A temporary Federal Reserve program is quietly providing a cushion to corporate credit unions as they attempt to raise capital from members to meet NCUA regulatory requirements.
The excess balance account program allows corporates to offload overnight balances onto the Fed’s balance sheet while still earning the same interest rate as overnight accounts. The Fed launched the program in July 2009 because it found some institutions preferred to hold excess balances at the Fed rather than selling them in the federal funds market. However, the large balances inflated correspondents’ assets during a time when they were struggling to maintain capital ratios.
Mark Brown, chief financial officer at the $1.5 billion First Carolina Corporate Credit Union, said his Greensboro, N.C., institution was among the first corporates to get approved by the Fed to participate in EBA.

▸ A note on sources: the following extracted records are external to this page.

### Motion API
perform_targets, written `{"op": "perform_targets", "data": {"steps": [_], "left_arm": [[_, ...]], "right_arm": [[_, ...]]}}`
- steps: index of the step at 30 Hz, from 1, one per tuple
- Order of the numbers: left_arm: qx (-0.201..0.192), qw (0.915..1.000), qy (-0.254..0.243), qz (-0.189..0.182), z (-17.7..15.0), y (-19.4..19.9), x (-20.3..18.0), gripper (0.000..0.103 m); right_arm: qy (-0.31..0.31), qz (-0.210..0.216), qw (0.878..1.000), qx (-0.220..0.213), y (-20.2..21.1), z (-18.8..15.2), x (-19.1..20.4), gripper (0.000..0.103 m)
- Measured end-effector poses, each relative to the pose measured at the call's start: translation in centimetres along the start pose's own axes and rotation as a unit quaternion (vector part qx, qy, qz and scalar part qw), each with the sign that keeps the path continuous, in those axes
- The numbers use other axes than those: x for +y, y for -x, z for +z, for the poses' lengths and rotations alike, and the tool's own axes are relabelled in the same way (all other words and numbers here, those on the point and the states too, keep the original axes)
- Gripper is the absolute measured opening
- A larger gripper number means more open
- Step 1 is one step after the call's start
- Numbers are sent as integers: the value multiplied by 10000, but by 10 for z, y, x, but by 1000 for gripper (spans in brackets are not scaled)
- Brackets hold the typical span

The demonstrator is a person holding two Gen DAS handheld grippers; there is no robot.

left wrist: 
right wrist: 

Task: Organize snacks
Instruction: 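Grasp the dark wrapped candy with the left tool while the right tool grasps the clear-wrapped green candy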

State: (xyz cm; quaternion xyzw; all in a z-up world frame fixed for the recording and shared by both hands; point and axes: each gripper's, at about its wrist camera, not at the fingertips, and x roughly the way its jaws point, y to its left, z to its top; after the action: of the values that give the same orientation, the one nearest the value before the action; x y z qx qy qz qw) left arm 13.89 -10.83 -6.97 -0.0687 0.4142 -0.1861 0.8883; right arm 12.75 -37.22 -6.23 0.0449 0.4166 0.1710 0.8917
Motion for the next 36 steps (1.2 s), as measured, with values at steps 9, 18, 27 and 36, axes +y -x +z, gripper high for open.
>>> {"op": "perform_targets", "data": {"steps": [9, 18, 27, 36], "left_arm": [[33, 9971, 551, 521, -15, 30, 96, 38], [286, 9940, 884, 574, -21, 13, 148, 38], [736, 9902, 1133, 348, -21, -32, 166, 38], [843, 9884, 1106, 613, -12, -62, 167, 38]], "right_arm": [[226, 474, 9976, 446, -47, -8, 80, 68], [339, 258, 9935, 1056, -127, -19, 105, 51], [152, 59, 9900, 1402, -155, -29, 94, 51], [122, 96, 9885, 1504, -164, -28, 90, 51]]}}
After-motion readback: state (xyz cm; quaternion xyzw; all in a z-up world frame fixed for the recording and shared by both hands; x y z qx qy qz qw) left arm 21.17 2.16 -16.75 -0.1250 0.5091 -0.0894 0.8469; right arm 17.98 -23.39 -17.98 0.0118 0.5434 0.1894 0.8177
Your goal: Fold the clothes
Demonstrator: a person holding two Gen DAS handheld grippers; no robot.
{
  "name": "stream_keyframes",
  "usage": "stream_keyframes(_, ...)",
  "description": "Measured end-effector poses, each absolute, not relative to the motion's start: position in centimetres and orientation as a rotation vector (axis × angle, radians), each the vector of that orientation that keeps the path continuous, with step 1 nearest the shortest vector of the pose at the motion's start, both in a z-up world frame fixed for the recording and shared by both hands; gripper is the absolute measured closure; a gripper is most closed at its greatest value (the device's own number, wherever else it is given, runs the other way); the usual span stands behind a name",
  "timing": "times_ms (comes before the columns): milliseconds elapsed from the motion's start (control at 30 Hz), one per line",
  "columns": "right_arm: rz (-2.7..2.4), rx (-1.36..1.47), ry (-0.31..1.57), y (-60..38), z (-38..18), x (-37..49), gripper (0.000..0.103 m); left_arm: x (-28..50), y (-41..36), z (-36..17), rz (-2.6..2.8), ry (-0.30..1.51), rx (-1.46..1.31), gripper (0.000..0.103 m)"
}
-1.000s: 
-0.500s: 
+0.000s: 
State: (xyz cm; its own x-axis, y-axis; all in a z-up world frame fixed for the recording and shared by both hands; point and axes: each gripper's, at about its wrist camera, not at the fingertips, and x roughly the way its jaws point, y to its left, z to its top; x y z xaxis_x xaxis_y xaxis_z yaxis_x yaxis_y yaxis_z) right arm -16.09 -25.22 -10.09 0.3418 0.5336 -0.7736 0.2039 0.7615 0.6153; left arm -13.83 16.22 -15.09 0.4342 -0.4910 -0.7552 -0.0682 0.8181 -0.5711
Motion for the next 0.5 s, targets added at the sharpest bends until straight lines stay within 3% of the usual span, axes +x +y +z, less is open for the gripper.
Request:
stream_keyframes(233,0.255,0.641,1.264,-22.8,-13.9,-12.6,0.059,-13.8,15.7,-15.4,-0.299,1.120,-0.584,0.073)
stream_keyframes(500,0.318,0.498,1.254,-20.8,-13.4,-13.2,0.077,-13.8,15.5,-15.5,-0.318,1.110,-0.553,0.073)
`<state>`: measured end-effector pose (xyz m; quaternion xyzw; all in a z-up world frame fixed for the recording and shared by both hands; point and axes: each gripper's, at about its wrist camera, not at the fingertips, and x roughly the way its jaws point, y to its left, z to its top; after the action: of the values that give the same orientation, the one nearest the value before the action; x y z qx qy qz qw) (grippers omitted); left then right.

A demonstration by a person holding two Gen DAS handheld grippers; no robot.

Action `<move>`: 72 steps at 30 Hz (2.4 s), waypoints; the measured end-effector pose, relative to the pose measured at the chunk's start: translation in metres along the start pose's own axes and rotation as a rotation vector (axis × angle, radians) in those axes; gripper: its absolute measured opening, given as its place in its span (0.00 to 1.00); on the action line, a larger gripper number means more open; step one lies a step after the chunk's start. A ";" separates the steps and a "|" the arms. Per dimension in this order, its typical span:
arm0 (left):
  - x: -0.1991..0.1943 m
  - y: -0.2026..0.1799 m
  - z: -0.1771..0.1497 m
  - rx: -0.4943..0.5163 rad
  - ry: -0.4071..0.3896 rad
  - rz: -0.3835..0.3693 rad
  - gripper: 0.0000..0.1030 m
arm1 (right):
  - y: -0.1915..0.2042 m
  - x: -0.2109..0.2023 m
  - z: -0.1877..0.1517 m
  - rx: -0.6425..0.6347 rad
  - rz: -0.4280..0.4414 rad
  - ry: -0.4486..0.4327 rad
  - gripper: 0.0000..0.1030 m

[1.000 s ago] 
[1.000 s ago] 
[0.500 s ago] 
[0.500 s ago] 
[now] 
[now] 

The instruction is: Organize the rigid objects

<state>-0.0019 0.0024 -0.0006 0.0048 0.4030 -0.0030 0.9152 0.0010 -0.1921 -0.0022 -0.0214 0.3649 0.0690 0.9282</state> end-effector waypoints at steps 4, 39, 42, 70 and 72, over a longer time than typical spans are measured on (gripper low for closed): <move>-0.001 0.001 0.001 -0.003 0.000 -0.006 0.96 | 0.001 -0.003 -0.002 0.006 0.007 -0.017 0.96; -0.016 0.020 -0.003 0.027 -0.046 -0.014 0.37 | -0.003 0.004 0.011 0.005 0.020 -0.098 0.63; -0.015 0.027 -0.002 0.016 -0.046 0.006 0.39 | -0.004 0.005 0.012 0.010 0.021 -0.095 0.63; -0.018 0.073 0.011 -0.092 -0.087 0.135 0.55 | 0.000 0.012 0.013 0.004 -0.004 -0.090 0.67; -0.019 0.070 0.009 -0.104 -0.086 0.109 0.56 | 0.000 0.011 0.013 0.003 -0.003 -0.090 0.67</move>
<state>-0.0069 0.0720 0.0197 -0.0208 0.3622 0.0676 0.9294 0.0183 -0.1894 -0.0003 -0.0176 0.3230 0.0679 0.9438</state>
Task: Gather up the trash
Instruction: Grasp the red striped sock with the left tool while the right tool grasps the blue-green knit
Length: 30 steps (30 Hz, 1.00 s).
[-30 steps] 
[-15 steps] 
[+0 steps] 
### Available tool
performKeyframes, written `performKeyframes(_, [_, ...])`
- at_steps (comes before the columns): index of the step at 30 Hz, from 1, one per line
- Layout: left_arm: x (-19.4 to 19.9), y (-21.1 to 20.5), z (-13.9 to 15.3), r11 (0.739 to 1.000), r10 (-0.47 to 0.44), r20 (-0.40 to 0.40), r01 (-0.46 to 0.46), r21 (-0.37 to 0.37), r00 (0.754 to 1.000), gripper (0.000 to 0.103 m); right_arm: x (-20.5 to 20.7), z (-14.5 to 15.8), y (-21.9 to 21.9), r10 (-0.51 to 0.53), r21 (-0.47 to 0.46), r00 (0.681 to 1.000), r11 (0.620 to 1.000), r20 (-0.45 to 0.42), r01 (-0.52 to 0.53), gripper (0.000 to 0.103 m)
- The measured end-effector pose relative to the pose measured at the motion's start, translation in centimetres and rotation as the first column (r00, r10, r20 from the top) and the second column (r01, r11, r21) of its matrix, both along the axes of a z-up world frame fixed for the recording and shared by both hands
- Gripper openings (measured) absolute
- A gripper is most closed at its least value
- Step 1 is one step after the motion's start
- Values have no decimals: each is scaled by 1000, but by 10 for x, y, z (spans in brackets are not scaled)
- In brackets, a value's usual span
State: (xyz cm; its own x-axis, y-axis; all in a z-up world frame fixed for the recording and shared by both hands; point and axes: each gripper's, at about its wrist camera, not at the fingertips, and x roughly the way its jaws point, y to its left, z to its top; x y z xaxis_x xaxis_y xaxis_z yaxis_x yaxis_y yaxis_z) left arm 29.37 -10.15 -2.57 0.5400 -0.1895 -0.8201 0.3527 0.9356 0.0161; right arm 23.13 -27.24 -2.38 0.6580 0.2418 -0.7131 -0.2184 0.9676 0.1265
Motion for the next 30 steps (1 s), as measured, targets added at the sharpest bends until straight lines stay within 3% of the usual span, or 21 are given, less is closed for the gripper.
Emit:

“It’s been wildly successful for us,” Brown said. Currently, First Carolina manages $750 million worth of deposits in the EBA program.
Before the Fed introduced the program, First Carolina was looking for ways to require fewer capital contributions from its 185 members and began inquiring with private institutions to see if they could take money off its balance sheet.
The EBA program has had an exponential effect on the $1.9 billion Alloya Federal Credit Union’s balance sheet. According to the Warrenville, Ill.-based corporate’s March financial reports, Alloya reduced its assets from $10.5 billion as of March 31, 2011, partly as a result of EBA. As of March 31, Alloya had $4.1 billion in EBA, more than twice the amount of assets kept on its balance sheet.
“What it did was allow us to require less capital from member credit unions,” said Vic Vrigian, vice president of marketing.
Alloya is also utilizing its subsidiary, Balance Sheet Solutions, to implement other ways to move funds off the balance sheet.
“But from the standpoint of the Fed, they already have the program in place, and from a credit risk standpoint, they are the lowest credit risk option out there,” Vrigian said.
The Fed will “evaluate the continuing need for excess balance accounts” as market conditions evolve, the central banking entity said on its website.
Brown said if EBA funds were quickly returned to First Carolina’s balance sheet, the corporate would still meet NCUA capital requirements. Of the $750 million in the EBA program, approximately one-third is from non-capitalized members. So, First Carolina would only be required to hold the capitalized members’ deposits on its balance sheet, and its current 5.51% leverage ratio would be sufficient.
Vrigian said Alloya’s business plan doesn’t ask members for capital based on their asset size; instead, it’s how a member credit union utilizes Alloya’s balance sheet that determines its capital requirement. “If members wanted to keep higher balances with us, they could do that, but we would need more capital,” he said.
As of March 31, Alloya’s capital ratio was 5.82%.
Typically, a corporate programs its core payment processing system to sweep balances in excess of an established threshold into the EBA account at the end of each business day. Excess balances are generally returned to the member credit union’s account near the beginning of the following business day.
Brown said that First Carolina simplified the process for staff and members, so that only the top 15 credit union overnight balance holders have the same amount of excess funds in the program each day.
“We didn’t want to deal with nickels and dimes,” he said.
Vrigian said Alloya’s core system sweeps all excess funds for participating members into the account at the close of each business day, so amounts vary daily.
Before a corporate can participate in the program, it must first gain the approval of both the Fed and the NCUA.
“At a minimum, an EBA program requires the establishment of participant/agent agreements, the development of related policies and procedures for the participant and agent, a system of internal review, a process continuity plan, and a plan for record retention,” the NCUA said in a July 2011 letter to credit unions on the topic.
Brown said First Carolina passed required NCUA stress tests in which the funds were returned to its balance sheet, and the regulator also approved the corporate’s EBA back up plan, policies and procedures.
Jeff Merry, senior vice president and chief financial officer for the $1.6 billion Volunteer Corporate Credit Union, said VolCorp has received approval from both the NCUA and the Fed to participate in the program, but so far hasn’t pulled the EBA trigger. Instead, VolCorp has been using SimpliCD and other off-balance strategies to reduce asset size.
“We’ve taken the approach of business as usual, given that we know the program is considered temporary, and we didn’t want to handcuff ourselves to it,” Merry said. “I look at it as an insurance policy, or an extra tool in our toolbox. If we had a big inflow of cash that diluted our capital below 5%, we would use it.”